■ Work to complete
Write only how many lines in this data include "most".

────────

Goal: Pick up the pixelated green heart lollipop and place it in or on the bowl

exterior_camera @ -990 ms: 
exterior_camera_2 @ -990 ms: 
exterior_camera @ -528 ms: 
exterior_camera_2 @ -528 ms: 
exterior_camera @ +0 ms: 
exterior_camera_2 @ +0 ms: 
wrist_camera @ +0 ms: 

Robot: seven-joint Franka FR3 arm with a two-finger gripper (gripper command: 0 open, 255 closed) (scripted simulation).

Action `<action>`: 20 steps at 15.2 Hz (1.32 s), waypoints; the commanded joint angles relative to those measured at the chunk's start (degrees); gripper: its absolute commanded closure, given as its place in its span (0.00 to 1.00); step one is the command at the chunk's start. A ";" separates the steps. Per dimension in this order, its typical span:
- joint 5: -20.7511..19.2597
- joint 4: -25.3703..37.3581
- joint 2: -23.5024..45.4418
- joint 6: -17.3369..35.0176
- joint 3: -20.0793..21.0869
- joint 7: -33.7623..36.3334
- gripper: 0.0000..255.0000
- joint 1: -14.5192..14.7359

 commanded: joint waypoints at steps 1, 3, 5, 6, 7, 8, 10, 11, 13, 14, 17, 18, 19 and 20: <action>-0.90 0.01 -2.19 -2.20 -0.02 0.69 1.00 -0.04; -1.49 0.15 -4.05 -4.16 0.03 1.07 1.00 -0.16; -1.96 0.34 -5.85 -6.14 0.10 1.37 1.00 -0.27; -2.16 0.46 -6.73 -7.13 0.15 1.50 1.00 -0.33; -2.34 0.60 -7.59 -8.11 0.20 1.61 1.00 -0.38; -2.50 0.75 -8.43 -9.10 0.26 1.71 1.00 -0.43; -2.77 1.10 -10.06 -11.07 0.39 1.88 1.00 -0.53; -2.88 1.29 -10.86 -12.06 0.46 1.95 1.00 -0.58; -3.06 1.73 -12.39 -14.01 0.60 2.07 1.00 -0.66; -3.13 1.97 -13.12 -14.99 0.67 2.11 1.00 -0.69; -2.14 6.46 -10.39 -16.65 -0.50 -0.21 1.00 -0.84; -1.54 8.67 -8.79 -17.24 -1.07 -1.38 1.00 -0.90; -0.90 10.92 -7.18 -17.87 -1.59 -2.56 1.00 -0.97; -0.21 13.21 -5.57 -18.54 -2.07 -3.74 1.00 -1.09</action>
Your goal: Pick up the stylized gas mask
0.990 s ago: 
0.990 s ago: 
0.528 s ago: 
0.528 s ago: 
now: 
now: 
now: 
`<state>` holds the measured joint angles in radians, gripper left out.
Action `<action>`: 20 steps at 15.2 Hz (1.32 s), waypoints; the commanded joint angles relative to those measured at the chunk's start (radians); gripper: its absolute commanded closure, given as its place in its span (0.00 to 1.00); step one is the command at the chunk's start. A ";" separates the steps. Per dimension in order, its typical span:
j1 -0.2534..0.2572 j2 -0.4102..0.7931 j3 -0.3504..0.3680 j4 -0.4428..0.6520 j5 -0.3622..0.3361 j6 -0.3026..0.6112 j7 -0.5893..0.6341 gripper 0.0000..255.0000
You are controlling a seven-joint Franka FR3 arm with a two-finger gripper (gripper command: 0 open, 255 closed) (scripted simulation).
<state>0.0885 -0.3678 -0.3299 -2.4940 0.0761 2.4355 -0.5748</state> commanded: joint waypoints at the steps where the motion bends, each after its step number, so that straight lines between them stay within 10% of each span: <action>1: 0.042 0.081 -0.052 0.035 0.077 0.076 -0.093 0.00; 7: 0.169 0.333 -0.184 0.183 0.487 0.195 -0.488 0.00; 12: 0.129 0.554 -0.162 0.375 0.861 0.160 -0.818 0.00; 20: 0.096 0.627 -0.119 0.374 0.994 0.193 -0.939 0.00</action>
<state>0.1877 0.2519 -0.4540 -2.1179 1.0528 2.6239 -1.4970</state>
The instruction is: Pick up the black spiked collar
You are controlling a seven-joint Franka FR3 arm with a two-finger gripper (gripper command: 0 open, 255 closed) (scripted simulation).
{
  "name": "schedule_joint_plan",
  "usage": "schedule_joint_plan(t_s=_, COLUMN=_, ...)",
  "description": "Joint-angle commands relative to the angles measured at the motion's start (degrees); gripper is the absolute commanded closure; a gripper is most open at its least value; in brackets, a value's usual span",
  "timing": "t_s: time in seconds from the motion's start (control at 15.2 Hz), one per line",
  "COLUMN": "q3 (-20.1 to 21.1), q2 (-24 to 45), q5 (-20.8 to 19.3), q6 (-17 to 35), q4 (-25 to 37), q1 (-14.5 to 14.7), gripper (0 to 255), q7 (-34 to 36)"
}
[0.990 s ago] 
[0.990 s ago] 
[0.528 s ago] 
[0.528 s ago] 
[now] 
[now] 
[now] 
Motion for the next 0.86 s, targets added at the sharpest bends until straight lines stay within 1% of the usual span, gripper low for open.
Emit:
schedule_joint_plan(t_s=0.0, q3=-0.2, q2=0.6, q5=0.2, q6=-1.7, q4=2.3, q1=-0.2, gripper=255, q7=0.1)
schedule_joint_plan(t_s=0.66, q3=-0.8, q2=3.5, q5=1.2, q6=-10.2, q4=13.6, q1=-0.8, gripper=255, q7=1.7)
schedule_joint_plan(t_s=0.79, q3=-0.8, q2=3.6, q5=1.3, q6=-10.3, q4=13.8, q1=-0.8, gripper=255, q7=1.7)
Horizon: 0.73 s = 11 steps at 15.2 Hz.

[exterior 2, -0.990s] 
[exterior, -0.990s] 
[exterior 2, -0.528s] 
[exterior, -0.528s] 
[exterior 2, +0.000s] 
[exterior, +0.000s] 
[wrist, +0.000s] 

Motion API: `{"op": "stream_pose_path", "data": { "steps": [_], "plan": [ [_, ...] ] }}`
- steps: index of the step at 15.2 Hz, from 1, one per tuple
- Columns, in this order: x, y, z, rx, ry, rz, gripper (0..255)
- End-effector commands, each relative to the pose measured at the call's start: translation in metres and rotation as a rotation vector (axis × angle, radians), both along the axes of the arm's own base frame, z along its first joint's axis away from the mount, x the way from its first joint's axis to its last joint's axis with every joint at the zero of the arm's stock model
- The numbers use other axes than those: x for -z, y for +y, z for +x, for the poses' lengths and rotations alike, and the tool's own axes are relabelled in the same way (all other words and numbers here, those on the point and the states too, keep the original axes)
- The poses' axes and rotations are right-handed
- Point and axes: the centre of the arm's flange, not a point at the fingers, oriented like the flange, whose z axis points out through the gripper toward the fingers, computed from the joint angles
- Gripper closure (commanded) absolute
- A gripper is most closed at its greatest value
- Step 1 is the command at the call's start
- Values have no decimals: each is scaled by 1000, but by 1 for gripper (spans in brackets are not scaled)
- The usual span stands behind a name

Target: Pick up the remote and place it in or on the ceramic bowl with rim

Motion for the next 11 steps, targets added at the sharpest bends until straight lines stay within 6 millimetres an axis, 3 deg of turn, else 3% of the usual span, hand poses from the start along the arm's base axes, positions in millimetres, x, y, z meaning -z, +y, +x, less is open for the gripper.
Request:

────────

■ Answer to the problem
2